Your objective
Which lines below include the string "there"? Please show each one.

Entries supplied
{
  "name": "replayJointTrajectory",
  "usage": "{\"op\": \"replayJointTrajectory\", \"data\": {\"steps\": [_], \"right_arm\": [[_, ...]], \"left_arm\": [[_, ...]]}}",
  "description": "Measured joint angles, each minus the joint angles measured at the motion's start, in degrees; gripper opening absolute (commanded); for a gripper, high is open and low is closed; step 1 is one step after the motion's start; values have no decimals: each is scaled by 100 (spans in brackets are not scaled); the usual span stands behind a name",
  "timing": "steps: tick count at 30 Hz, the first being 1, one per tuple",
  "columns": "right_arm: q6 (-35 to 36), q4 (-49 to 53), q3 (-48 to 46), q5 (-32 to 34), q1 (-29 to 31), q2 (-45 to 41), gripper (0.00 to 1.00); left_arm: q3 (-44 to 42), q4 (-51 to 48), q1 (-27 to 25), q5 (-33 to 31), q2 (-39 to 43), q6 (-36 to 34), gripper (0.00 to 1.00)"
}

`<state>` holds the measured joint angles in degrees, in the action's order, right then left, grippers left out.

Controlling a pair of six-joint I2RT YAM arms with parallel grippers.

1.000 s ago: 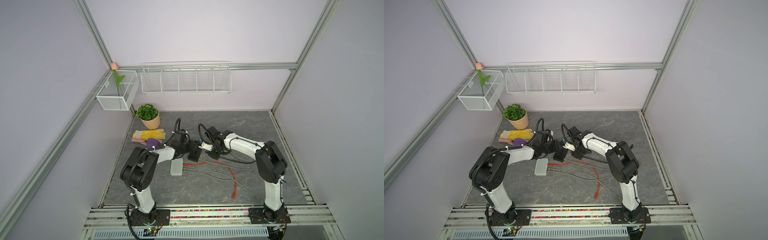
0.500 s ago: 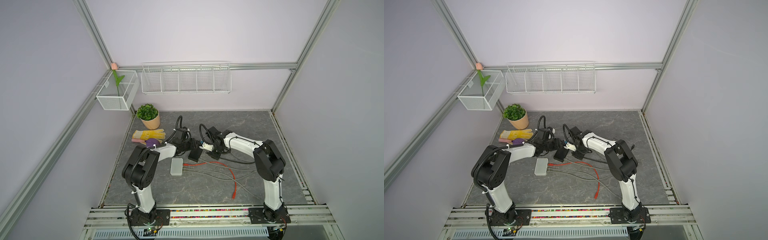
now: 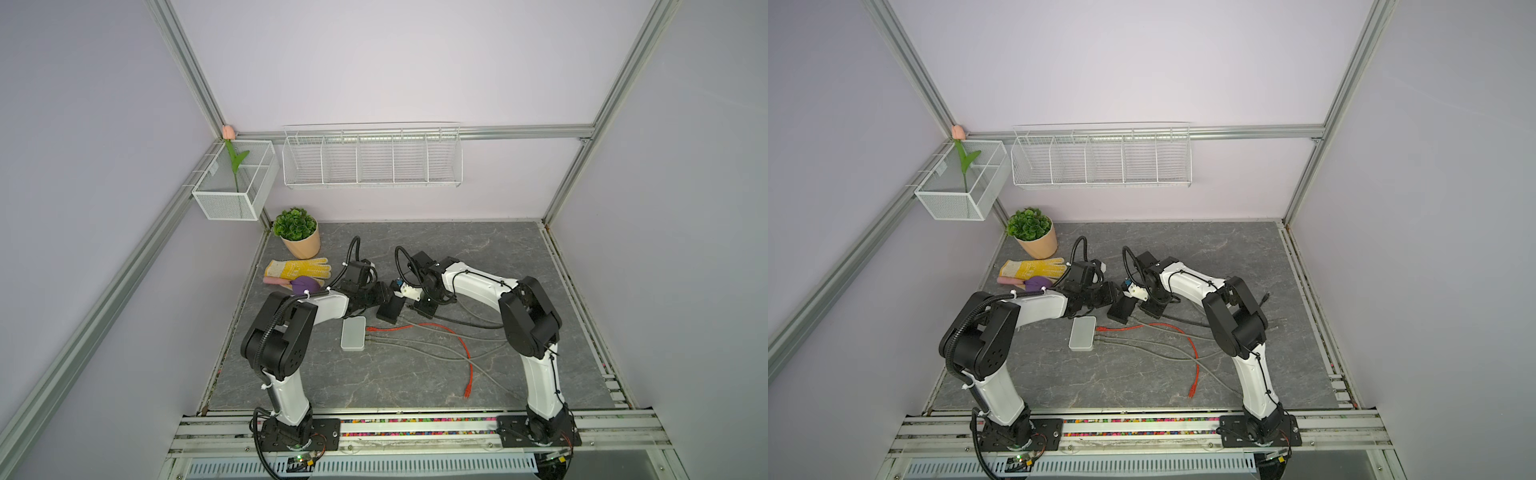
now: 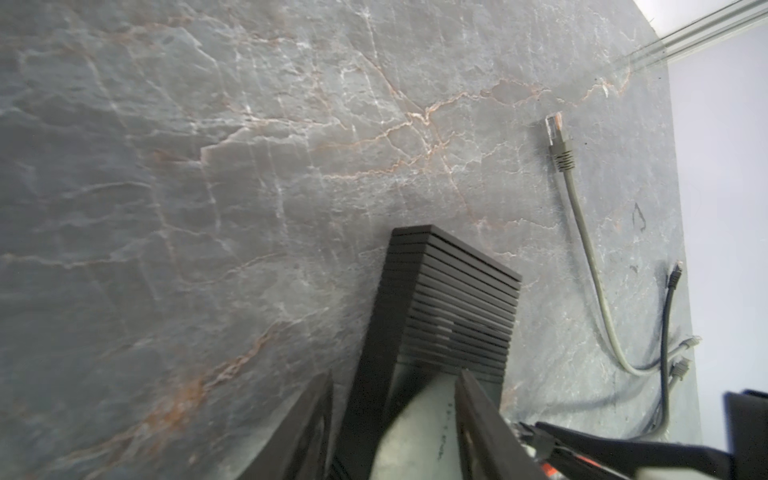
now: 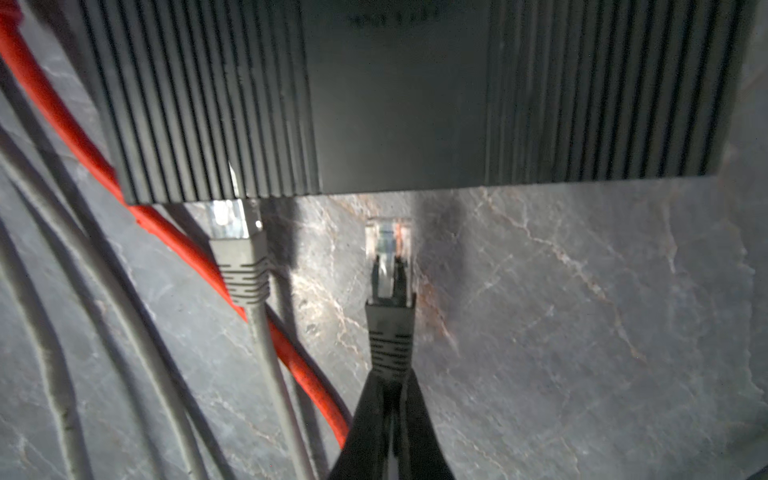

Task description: Insert the plug into the switch port

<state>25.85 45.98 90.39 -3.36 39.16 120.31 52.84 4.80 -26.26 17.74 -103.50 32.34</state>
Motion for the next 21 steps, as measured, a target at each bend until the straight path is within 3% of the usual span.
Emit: {"op": "replayJointTrajectory", "data": {"steps": [21], "right_arm": [[-35,44,157,-208,76,232,7]], "left_arm": [[-299,286,0,184,0,20,45]]}}
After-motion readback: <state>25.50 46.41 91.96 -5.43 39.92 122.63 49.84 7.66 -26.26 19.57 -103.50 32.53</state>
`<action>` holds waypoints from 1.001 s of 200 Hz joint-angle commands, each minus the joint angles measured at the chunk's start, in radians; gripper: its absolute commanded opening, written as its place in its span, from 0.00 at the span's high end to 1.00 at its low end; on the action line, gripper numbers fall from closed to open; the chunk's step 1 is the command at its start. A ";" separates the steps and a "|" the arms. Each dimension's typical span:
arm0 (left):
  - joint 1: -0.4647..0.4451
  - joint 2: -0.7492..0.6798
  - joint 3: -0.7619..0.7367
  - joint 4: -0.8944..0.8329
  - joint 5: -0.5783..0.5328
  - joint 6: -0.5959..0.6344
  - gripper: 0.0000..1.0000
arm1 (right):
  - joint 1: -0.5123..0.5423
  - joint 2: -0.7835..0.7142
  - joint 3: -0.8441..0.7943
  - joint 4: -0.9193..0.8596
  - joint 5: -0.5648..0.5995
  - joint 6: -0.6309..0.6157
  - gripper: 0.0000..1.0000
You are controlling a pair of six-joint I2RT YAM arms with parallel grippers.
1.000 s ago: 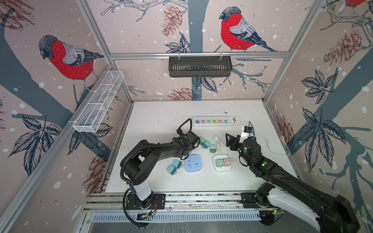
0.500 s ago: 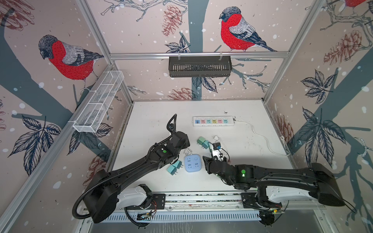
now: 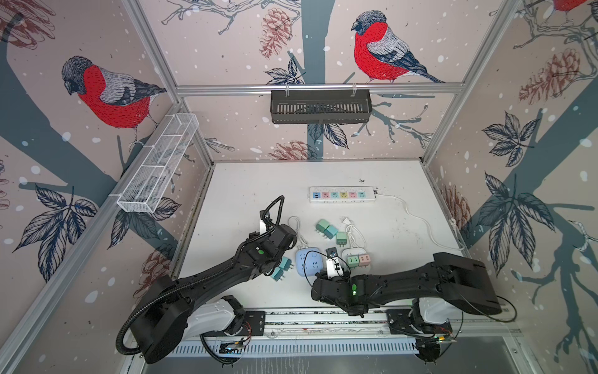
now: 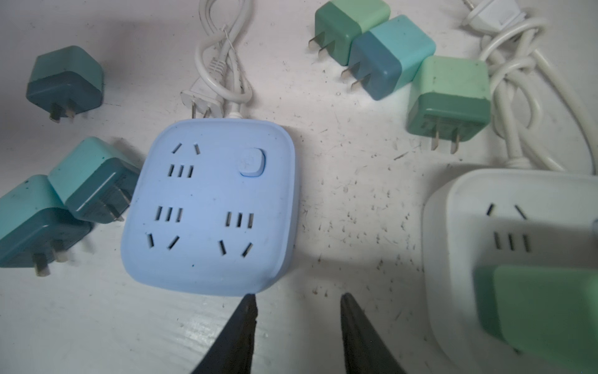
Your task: Insert the plug
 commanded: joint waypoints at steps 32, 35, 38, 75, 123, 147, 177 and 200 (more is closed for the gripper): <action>-0.076 -0.199 -0.080 -0.004 -0.032 -0.032 0.19 | 0.000 -0.041 -0.072 -0.059 0.027 0.135 0.54; -0.079 -0.211 -0.083 -0.005 -0.023 -0.032 0.19 | 0.002 -0.043 -0.078 -0.057 0.026 0.135 0.54; -0.082 -0.223 -0.088 -0.005 -0.010 -0.029 0.19 | 0.002 -0.046 -0.082 -0.055 0.026 0.134 0.54; -0.108 -0.351 -0.131 -0.139 0.008 -0.117 0.06 | -0.042 -0.078 -0.138 -0.023 -0.001 0.075 0.52; -0.107 -0.609 -0.267 -0.021 0.013 -0.017 0.03 | -0.200 -0.230 -0.247 0.101 -0.095 -0.101 0.54; -0.107 -0.742 -0.310 -0.011 0.018 0.000 0.03 | -0.245 -0.361 -0.288 0.106 -0.111 -0.136 0.48; -0.108 -0.826 -0.346 0.030 0.049 0.032 0.03 | -0.301 -0.441 -0.306 0.139 -0.169 -0.192 0.42; -0.108 -0.820 -0.351 0.054 0.080 0.052 0.03 | -0.300 -0.440 -0.262 0.145 -0.185 -0.230 0.40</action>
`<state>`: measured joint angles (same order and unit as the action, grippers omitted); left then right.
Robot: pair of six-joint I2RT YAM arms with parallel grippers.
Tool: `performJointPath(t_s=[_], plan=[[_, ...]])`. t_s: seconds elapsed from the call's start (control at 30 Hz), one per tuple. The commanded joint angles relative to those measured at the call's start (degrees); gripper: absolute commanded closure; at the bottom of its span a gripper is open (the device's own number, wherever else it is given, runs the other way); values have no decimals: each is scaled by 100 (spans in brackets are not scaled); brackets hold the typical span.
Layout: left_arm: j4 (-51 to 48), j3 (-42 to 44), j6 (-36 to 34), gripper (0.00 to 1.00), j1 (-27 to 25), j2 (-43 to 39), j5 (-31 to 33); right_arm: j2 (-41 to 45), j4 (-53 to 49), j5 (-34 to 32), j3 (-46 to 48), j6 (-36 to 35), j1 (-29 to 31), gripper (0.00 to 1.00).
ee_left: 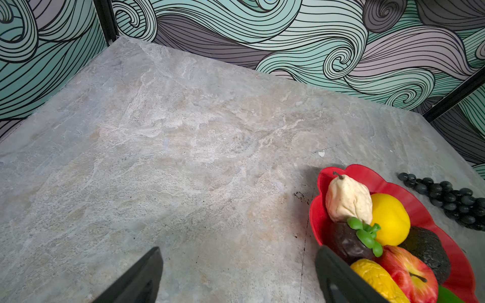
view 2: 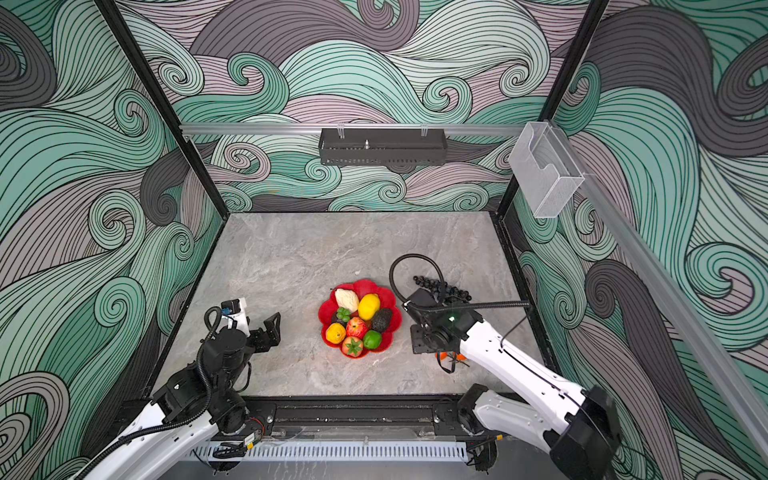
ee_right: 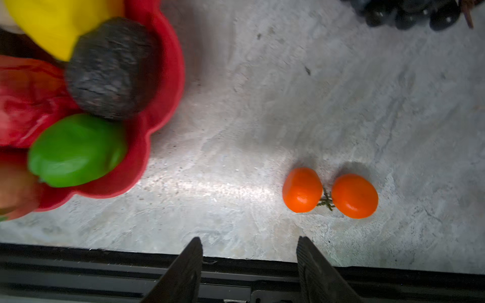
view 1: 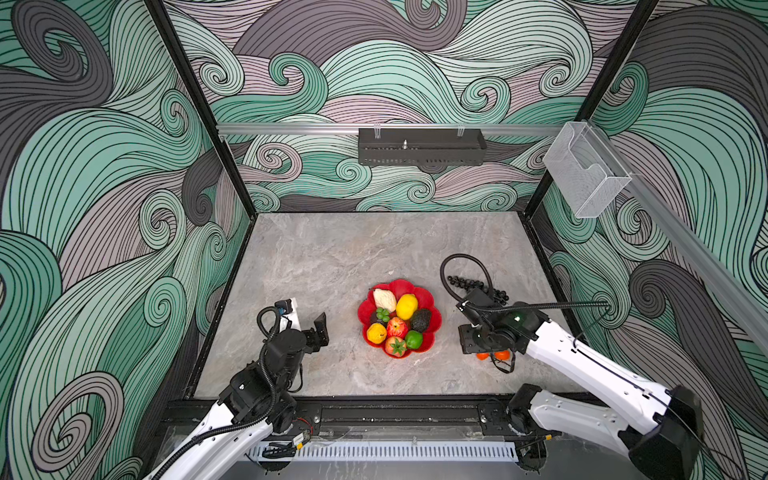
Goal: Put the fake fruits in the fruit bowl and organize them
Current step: 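Move the right gripper over the two orange tomatoes, then lower the right gripper and close it on one orange tomato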
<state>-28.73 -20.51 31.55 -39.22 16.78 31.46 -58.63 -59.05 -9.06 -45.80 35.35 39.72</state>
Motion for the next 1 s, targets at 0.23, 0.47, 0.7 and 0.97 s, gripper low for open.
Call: performJointPath(t_s=[0.23, 0.47, 0.7, 0.97], plan=[[50, -14, -41, 8, 37, 78, 48, 219, 582, -34, 731, 407, -882, 40], [61, -14, -36, 8, 37, 112, 48, -153, 974, 119, 997, 411, -1054, 46], [78, -23, -43, 8, 37, 151, 49, -469, 1074, 37, 1064, 367, -1082, 47], [90, -23, -41, 7, 37, 169, 51, -776, 1234, 36, 1096, 314, -1081, 50]])
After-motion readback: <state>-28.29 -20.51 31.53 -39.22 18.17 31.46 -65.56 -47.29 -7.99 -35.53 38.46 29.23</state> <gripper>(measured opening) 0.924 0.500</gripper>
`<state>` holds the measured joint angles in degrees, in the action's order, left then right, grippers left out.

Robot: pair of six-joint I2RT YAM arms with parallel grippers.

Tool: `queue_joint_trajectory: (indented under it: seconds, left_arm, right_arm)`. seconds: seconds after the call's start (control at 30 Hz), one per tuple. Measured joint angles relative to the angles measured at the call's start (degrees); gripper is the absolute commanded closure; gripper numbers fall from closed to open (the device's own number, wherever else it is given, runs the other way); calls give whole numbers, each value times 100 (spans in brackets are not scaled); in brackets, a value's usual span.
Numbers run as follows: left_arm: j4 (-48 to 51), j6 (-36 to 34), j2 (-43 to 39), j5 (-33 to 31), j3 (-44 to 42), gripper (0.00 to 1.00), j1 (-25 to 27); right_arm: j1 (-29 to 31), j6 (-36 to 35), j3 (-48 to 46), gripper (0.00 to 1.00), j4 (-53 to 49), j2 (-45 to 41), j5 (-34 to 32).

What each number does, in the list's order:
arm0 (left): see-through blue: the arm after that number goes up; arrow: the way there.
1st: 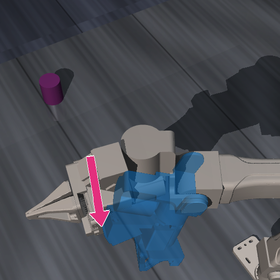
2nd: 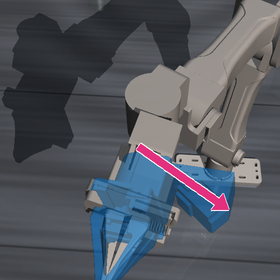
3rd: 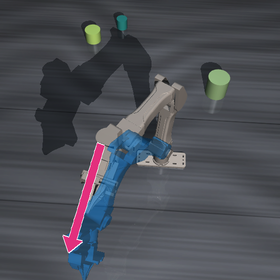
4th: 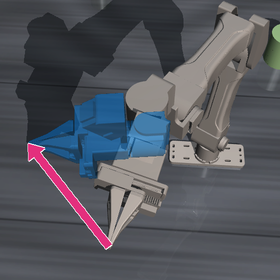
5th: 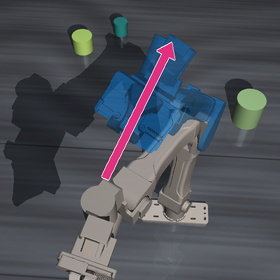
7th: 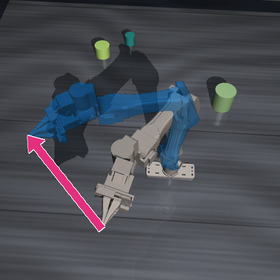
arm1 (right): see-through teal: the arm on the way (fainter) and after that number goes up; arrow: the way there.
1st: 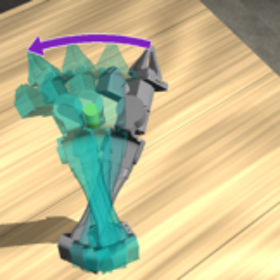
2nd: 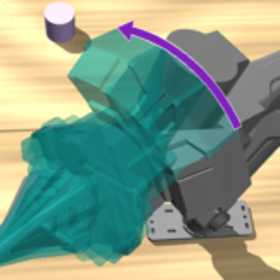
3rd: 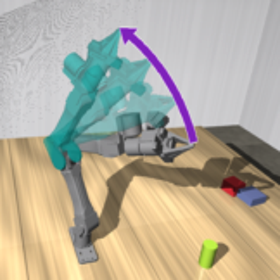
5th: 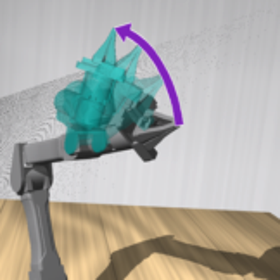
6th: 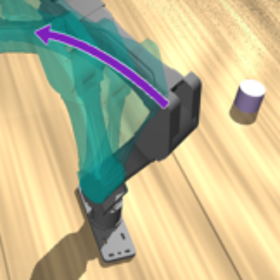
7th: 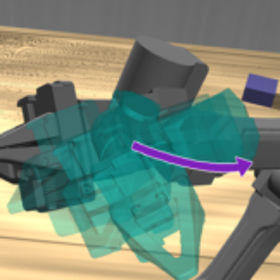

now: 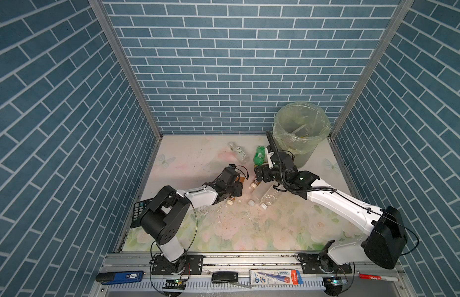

Your response
arm0 (left): see-through blue: the arm after that number goes up; arrow: the way there.
arm1 (right): see-through teal: the arm on the way (fainter) and after that number goes up; arrow: the way there.

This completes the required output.